David Shedden, Esther Swift and Tom Bancroft in Hoi An, Vietnam

Three of Scotland’s best known and loved traditional musicians are currently enjoying a 20-day residency programme in Hoi An, Vietnam. 

Drummer and composer Tom Bancroft, singer, harpist and composer, Esther Swift and piper and Young Trad Finalist 2018, David Shedden were selected to take part in the residency through a nominations process in March this year.  Scottish traditional music is core to the practice of all three artists and this was central to them being selected.

The fully funded residency programme, which runs from 5 – 25 June 2019, is part of the FAMLAB strand of the British Council’s on-going Heritage of Future Past project and is organised in conjunction with Vietnamese organisations, Lune Production and Phu Sa Lab.

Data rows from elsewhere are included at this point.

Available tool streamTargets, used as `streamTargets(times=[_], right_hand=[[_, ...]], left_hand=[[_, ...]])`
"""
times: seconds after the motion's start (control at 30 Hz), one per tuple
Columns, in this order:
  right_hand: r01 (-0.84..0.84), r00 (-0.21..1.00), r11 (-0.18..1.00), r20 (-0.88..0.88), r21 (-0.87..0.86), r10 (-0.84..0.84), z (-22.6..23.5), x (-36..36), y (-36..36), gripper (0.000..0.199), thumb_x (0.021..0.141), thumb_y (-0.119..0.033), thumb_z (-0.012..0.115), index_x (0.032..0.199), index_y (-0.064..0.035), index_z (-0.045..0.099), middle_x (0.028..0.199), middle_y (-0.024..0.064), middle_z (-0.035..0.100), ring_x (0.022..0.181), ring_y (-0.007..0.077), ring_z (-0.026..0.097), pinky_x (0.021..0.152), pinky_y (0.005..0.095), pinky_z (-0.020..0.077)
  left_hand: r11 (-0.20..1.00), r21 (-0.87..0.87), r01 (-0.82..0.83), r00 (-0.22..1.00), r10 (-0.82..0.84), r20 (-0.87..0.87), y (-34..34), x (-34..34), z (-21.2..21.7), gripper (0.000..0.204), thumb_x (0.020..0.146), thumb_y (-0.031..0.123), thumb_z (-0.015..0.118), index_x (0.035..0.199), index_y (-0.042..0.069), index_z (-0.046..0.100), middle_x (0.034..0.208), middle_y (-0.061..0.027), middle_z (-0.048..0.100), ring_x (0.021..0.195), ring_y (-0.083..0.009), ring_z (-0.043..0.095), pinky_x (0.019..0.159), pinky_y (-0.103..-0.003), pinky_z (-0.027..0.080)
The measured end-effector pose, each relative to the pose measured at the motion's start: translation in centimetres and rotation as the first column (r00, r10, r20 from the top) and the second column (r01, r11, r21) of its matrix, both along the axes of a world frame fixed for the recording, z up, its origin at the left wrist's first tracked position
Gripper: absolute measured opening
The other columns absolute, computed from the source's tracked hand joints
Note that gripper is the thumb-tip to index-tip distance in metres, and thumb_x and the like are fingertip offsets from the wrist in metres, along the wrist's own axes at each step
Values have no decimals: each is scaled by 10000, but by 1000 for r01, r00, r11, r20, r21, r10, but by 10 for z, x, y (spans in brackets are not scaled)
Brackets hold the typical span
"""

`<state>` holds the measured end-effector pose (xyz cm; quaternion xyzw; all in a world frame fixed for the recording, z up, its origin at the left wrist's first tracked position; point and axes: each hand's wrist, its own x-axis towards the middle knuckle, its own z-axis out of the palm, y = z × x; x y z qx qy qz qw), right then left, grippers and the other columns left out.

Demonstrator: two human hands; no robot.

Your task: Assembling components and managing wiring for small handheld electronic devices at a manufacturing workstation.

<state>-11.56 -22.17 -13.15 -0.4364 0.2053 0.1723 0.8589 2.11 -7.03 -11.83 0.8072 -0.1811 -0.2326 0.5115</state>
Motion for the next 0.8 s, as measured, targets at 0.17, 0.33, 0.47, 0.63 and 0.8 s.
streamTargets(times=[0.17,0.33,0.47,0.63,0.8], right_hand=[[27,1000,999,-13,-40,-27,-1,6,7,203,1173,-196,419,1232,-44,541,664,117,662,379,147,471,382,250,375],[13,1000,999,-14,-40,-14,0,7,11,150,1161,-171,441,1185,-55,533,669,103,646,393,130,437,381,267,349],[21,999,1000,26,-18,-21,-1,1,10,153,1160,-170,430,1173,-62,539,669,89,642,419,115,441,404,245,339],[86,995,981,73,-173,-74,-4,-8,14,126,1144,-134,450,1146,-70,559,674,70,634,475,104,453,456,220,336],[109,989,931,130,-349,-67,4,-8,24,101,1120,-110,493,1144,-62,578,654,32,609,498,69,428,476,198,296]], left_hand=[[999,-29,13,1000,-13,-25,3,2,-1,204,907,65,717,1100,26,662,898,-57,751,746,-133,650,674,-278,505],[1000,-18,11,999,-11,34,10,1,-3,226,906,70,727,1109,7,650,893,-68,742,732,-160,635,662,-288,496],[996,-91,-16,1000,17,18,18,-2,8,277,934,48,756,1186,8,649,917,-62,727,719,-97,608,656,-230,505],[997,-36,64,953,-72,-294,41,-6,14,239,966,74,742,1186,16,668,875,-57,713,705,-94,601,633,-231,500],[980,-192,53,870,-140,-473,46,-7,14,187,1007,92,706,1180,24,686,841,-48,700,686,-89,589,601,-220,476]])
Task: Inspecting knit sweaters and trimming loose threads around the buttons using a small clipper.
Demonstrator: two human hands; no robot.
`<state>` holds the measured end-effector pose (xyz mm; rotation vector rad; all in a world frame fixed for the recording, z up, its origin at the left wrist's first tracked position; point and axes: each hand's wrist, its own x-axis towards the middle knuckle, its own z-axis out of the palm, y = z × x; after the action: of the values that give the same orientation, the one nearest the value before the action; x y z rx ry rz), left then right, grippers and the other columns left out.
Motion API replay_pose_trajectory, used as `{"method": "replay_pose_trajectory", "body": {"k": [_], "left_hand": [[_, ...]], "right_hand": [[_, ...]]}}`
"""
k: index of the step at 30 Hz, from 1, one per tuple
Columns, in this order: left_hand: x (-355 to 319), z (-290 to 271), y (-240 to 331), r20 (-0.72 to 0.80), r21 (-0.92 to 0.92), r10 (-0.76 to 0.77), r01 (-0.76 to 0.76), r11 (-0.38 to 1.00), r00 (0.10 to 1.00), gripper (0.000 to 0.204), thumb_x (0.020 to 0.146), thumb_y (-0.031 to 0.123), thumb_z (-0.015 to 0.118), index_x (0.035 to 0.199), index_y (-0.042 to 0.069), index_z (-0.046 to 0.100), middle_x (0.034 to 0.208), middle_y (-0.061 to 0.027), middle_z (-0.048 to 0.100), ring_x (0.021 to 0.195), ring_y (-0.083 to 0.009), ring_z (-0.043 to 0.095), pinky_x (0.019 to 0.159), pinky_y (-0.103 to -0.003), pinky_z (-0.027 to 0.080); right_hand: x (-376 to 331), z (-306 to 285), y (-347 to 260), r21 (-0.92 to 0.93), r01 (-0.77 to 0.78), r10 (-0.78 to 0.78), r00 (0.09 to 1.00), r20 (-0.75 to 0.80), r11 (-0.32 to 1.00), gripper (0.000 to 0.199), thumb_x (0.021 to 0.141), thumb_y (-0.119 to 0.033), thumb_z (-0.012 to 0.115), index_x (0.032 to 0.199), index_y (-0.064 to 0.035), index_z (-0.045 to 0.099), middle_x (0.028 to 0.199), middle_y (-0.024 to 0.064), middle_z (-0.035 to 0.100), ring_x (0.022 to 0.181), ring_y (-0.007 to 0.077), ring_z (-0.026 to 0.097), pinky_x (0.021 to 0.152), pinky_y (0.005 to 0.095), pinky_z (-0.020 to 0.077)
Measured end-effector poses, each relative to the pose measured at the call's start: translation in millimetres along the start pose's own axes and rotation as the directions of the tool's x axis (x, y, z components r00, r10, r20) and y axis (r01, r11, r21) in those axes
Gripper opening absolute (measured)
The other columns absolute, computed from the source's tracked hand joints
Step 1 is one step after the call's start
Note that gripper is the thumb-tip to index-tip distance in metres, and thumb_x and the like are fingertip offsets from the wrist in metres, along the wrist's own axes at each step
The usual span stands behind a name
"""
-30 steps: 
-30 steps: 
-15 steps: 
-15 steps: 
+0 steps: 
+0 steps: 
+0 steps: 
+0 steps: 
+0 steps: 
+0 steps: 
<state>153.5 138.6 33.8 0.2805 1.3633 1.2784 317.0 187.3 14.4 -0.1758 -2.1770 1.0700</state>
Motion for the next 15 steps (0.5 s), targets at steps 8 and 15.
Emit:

Hung Doan from Lune Productions, Minh Nguyen and Dac Quyen from Phu Sa Lab visited Scotland as delegates to Showcase Scotland at Celtic Connections in January 2019.  Their visit allowed them to witness how alive and current Scottish traditional music is in contemporary Scotland and helped inform the selection process.

Tom, Esther and David will join around 40 Vietnamese musicians also participating in the programme.  Seven master musicians from the North West, Central Highlands and South Central regions of Vietnam are joining with contemporary musicians who have explored elements of traditional Vietnamese music throughout their practice. 

Collaboration and an experimental approach are the name of the game in this exciting residency through which the Scottish artists will be encouraged to conceive pieces with other residency participants, incorporating traditional Vietnamese instruments. 

Participants will have access to an assortment of indigenous musical instruments (such as gongs, ting ning, Cham percussions [ginang and baranung], jaw harps and flutes), as well as those made and crafted by Phu Sa Lab musicians themselves.

In an interview with the British Council’s Arts Manager in Vietnam the musicians had this to say about their first few days in Vietnam:

“It’s been really exciting coming to Vietnam and getting to play with all these traditional musicians … just seeing some of the instruments has been incredible … and a lot of handmade instruments people have made on their own … and obviously the food has been absolutely unbelievable which is always a bonus!” (David Shedden)

“The musicians from the minority cultures, how they think about music and what’s meaningful for them is fascinating and I think we’ve really connected with them as people through music which is beautiful… it’s been a beautiful thing … so there’s a lot of warmth and connection that’s been established in only a few days.” (Tom Bancroft)

“It’s lovely to establish a language between so many different, diverse types of music making … it’s been quite overwhelming but in a good way” (Esther Swift)

The residency culminates in a live event in Hoi An, showcasing new pieces developed throughout the 20-day programme.